- [WHAT THE TASK ASKS] From the entries below, reproduce exactly the line containing "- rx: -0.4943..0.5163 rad", the line containing "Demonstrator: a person", and every line in between, with nothing added.

(Collected data entries)
--------
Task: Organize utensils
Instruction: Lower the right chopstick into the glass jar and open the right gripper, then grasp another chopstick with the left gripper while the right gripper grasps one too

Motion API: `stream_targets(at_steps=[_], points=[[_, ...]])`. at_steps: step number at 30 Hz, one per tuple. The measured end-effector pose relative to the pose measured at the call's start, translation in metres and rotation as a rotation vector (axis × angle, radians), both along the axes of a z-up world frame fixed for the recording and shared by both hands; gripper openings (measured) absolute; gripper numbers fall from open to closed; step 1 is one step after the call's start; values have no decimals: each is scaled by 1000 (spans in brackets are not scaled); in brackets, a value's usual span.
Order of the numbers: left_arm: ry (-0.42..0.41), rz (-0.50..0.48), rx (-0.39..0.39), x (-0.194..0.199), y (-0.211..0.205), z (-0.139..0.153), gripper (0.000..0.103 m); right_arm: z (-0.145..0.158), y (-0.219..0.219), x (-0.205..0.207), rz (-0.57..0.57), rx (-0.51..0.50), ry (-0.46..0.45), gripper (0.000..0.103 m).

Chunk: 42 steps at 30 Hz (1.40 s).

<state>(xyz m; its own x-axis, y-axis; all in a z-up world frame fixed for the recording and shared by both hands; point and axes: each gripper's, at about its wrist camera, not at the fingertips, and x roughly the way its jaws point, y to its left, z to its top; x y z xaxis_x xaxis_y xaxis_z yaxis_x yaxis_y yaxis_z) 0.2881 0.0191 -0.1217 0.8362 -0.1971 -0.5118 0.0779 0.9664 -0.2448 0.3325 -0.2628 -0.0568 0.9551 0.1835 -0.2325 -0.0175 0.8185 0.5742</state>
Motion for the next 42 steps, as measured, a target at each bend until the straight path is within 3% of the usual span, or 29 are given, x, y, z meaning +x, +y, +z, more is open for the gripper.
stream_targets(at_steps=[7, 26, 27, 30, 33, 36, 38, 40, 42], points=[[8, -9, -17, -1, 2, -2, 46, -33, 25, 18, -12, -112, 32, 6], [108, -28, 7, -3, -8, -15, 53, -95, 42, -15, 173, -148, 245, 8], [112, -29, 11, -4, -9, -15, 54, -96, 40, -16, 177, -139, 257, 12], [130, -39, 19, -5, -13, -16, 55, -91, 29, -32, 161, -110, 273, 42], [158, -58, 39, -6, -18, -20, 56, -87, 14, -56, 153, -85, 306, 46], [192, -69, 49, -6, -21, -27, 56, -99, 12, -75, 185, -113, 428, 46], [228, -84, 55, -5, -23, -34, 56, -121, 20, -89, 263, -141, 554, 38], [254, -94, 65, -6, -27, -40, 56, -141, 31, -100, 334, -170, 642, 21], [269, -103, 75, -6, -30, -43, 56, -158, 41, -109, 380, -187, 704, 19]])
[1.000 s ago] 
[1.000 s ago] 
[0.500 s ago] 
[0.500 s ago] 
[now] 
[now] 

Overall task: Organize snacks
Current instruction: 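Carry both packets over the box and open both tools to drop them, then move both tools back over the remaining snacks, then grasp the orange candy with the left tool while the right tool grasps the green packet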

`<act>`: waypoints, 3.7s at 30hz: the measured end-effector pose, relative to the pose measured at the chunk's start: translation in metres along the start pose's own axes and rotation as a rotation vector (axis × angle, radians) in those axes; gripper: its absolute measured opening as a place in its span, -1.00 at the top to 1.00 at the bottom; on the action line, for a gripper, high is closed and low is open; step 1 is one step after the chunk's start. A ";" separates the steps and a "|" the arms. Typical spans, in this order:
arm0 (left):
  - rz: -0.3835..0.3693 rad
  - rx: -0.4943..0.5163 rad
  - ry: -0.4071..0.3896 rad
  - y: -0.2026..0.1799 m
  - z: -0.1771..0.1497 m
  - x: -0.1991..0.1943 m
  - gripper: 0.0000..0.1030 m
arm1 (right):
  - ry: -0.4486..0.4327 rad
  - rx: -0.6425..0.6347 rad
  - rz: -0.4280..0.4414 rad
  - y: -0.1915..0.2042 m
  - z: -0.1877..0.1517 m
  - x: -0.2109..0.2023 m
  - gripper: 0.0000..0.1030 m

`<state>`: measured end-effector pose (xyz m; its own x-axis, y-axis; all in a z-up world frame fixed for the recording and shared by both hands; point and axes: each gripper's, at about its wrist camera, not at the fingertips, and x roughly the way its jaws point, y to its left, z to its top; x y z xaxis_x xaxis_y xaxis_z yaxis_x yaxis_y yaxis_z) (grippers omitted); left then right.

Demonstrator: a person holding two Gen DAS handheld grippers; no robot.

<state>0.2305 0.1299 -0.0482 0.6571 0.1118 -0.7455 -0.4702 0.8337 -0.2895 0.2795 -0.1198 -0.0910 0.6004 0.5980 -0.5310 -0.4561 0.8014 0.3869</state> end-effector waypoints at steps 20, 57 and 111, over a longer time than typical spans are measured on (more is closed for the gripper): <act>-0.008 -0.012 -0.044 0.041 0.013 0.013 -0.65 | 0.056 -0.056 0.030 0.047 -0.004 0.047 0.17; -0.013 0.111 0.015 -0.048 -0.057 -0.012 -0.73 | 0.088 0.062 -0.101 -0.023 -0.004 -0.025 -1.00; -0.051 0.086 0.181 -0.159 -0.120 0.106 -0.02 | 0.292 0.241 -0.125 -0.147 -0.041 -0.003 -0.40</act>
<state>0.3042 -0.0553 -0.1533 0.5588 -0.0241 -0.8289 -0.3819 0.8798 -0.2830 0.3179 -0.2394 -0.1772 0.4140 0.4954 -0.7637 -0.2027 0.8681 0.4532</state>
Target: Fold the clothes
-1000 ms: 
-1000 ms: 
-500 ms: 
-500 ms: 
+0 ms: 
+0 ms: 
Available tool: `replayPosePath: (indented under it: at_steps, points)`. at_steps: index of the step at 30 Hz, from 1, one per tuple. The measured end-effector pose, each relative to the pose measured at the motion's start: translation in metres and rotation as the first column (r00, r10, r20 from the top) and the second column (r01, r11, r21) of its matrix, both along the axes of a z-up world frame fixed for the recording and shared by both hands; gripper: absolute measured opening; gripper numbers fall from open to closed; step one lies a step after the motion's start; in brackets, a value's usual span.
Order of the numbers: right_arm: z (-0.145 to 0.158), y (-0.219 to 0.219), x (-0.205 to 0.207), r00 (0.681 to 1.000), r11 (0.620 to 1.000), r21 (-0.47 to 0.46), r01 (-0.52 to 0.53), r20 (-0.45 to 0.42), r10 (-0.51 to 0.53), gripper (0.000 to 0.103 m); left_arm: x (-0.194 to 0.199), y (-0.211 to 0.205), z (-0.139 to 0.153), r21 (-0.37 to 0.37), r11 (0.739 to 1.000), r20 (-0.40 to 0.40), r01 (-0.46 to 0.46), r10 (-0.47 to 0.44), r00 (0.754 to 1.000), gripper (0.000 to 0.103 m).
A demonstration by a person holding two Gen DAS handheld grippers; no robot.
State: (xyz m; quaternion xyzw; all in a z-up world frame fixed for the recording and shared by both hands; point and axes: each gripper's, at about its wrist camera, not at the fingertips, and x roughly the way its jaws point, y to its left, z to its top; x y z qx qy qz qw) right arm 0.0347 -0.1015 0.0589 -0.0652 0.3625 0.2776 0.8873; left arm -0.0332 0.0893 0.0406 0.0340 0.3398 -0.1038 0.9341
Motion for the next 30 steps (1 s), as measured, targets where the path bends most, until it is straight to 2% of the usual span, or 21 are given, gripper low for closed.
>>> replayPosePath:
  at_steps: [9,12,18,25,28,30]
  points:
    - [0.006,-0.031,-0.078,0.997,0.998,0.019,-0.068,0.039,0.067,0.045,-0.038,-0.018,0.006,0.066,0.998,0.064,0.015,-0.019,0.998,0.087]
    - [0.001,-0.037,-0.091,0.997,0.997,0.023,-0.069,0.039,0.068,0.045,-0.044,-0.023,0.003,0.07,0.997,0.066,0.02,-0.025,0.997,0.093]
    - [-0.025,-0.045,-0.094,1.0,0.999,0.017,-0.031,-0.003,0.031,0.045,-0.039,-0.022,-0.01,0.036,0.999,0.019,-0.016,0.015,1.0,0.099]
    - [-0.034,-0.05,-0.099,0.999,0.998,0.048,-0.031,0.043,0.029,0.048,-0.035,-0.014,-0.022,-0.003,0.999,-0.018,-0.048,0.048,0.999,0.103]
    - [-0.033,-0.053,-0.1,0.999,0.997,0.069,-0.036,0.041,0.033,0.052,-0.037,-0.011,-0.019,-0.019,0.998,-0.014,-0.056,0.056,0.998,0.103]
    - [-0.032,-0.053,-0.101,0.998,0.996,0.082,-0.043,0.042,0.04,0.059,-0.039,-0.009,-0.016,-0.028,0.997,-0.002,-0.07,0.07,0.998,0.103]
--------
- [TASK SOLUTION]
  - rx: -0.4943..0.5163 rad
  - ry: -0.4071..0.3896 rad
  - y: -0.2026..0.1799 m
  - z: -0.1771..0.1497 m
  - x: -0.1991..0.1943 m
  - gripper: 0.0000..0.1030 m
arm1 (right):
  - ry: -0.4486..0.4327 rad
  - rx: -0.6425..0.6347 rad
  - rz: -0.4280..0.4414 rad
  - y: -0.1915..0.2042 m
  - z: -0.1877..0.1517 m
  - x: -0.2109..0.2023 m
  - gripper: 0.0000..0.1030 m

`<state>`: measured end-effector pose (xyz m; its own x-axis, y-axis; all in a z-up world frame fixed for the recording and shared by both hands; point and axes: each gripper's, at about its wrist camera, not at the fingertips, and x roughly the way its jaws point, y to its left, z to its top; x y z xaxis_x xaxis_y xaxis_z yaxis_x yaxis_y yaxis_z) (grippers omitted); left then right.

Demonstrator: a person holding two Gen DAS handheld grippers; no robot.

For this exercise, nothing more remains to be given.